女性が人生を楽しむために努力することは、社会貢献につながる

――今、SRHRが大切にできていない状態で、つらい思いをしている女性に、少しでも日々を生きやすくなるようなアドバイスをいただきたいです。

SRHRの第一歩として、私たち一人ひとりが自分の尊厳に気づいていくということが、大事だと思うんです。多様性の時代にも関わらず、日本では未だに男女の賃金格差が問題になっていますが、なぜ女性の収入が少ないのか。それは、出産・育児や両親の介護など、無償労働を一挙に女性が引き受けていることが大きいですよね。働きたくても働けない。それなのに、「夫に養ってもらっているから、言うことを聞かないと」と、3歩下がっている女性は、本当に伸び伸び生きられているでしょうか。一人ひとりがちゃんと自分の人生が楽しいと感じ、「自分が自分の道を歩んでいる」という自覚を持ってもらいたい。それは、セックスに関しても同じで、自分のためだという感覚があって、はじめて妊娠出産も子育ても、楽しむことができるはずです。

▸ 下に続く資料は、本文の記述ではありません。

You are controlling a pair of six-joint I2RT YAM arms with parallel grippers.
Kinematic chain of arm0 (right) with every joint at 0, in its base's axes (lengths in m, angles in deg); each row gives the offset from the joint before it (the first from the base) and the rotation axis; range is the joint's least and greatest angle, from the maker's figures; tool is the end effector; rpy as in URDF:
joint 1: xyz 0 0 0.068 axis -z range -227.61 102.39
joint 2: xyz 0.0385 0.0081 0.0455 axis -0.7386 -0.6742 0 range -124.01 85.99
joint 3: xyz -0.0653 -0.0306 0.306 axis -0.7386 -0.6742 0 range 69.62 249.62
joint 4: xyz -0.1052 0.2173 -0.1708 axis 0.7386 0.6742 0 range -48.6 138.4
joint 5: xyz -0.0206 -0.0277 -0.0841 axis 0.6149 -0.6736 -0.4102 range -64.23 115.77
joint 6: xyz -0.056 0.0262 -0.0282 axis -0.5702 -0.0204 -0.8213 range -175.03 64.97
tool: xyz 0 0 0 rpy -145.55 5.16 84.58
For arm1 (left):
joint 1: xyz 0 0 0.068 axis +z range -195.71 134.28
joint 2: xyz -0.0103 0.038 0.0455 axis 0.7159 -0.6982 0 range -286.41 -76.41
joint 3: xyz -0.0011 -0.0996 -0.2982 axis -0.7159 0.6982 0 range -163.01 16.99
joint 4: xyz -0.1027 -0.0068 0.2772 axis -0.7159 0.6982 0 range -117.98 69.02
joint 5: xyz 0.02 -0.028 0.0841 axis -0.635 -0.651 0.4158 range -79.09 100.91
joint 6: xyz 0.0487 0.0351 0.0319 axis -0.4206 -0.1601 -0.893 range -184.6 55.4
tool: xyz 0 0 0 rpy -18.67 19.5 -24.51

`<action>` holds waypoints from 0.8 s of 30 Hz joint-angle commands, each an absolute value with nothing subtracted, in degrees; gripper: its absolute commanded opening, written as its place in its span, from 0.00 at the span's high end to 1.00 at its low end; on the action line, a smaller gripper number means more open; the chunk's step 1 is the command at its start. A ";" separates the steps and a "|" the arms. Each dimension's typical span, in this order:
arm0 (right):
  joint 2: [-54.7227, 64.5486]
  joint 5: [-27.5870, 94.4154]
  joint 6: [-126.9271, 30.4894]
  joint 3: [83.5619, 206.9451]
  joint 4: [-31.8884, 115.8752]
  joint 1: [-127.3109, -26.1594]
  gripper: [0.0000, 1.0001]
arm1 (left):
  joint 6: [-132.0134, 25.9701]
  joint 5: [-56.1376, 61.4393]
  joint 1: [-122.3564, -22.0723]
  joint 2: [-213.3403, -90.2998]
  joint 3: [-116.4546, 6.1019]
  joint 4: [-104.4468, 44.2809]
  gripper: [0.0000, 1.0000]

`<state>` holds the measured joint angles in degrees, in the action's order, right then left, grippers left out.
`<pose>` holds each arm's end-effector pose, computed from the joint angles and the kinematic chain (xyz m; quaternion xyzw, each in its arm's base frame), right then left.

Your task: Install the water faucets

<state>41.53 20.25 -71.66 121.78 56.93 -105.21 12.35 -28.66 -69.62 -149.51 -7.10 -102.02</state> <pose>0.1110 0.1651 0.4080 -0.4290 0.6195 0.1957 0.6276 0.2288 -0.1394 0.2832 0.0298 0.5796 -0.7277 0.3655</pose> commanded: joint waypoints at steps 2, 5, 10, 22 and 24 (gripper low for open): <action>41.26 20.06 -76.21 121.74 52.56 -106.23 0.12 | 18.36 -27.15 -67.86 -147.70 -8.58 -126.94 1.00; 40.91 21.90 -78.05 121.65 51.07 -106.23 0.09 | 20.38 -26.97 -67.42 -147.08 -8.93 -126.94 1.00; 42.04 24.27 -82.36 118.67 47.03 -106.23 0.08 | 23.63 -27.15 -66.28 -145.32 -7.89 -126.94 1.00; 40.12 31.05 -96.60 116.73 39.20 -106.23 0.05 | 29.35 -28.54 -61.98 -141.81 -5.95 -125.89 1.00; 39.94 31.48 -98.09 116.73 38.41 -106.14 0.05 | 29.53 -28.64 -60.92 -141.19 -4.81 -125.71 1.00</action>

――「自分のために」ということが、つい後回しになってしまう女性も多いと思います。どうしたらもっと自分を大切にできるでしょうか。

私は、女性が自分の人生を100%楽しむために努力することは、社会貢献だと思っています。というのも、日本では今高齢化が問題になっていますが、女性は男性に比べて健康寿命が長く、要介護期間も長い。じゃあできるだけ要介護にならないためにはどうしたらいいかというと、閉経前後の50代の時期からを、いかに健康に元気に過ごすかにかかっているんです。

女性の場合、閉経後、女性ホルモン量が急速に低下することで、それまで女性ホルモンが守っていた骨や関節が急速に弱くなります。そのため、この時期は食事や運動に気をつけ、今まで以上に自分をケアすることが大切。ですが、多くの女性が40代、50代を子どもや親の介護、仕事など人のために頑張らざるを得ず、自分のことを後回しにしてしまっている状況があります。将来の要介護者を増やさないためにも、何かと頑張ってしまい自分を犠牲にしがちな女性には、ぜひ今のうちから自分中心に、自分のご機嫌取りをはじめてほしいと思います。社会のためになると思えば、きっと罪悪感なく自分を大事にすることができるのではないでしょうか。